Still it's peer-reviewed and not blog propaganda from some unknown author. First of all, the paper does not say anything about the overall effectivness of masks.

They compare cloth masks with medical masks in healthcare workers. That matters. Also of course, here (and in Hong Kong) everybody wears surgical masks (and a lot of people wear cloth mask on top), so 2 masks. Makes sense doesn't it.

Again where is some scientific evidence that masks don't work? There is no evidence. The Texas example you bring up is an anecdote. I can bring an anecdote on how better HK, Taiwan and China dealt with the issue all of the people wearing masks and then where are we? We have no clue who is right. Then take in the advice of the majority of medical healthcare professionals (they advice to wear masks).
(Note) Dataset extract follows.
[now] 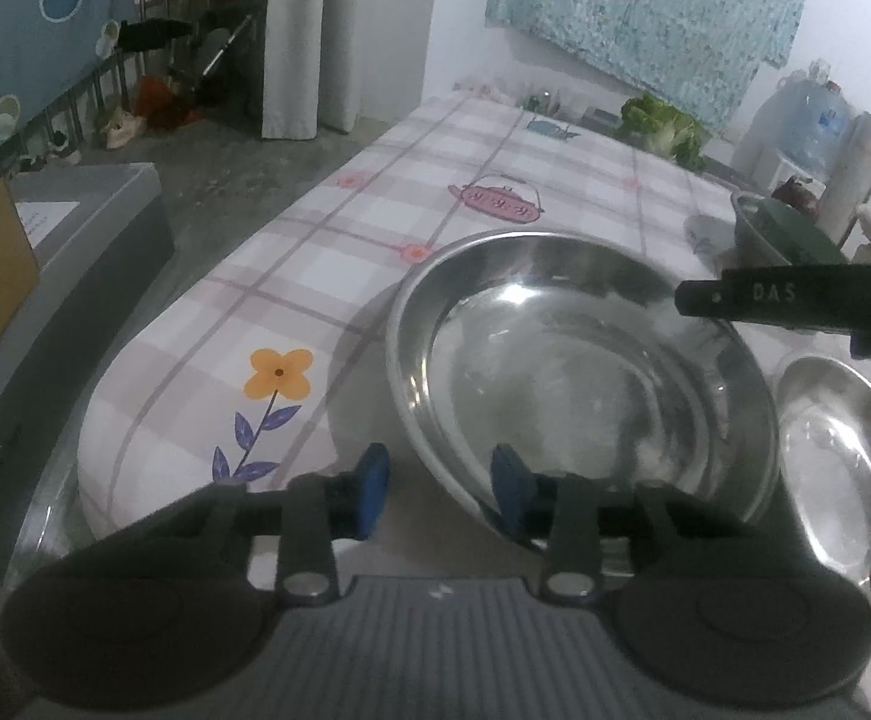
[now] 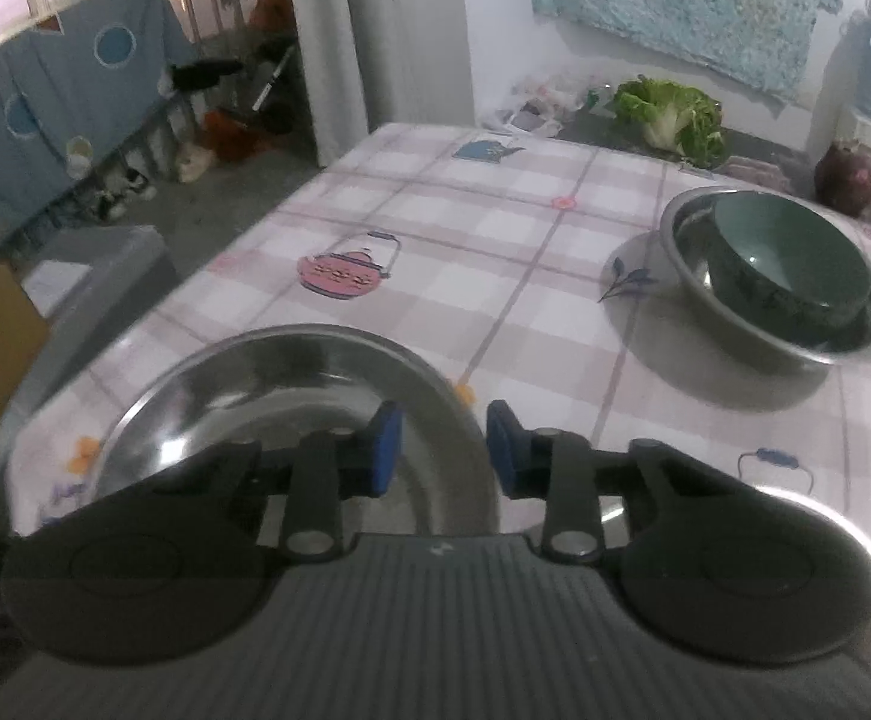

The expert in COVID-19, who made a test detecting it recommends wearing masks. https://en.wikipedia.org/wiki/Christian_Drosten

The people who are against masks just don't have that standing, they usually are not experts in virology (have never published scientifically), and don't seem to understand the difference between anecdotes and the scientific methods. You might find some that are not in there and I'm careful to listen and check their claims ... because I want to be proven wrong (This is how I learn, this is why I engage in discussion ... I want to see where I am wrong.). Your argumentation is unfortunately completely lagging.

The entire state of Texas lifted all Covid restrictions around March? Had only 16% vaccination rates and had record low levels of Covid infections for 6 months up until recently with apparently the Delta variant.

So don't understand why actual reality contradicts this paper.

If you tell me that millions of Texans followed social distancing rules on their own without a citation, it will be humorous.

About Texas: https://www.texastribune.org/2021/08/12/texas-coronavirus-gr...

Check the graph about mask mandates ... Hoping the best for Texas, yet this looks bad.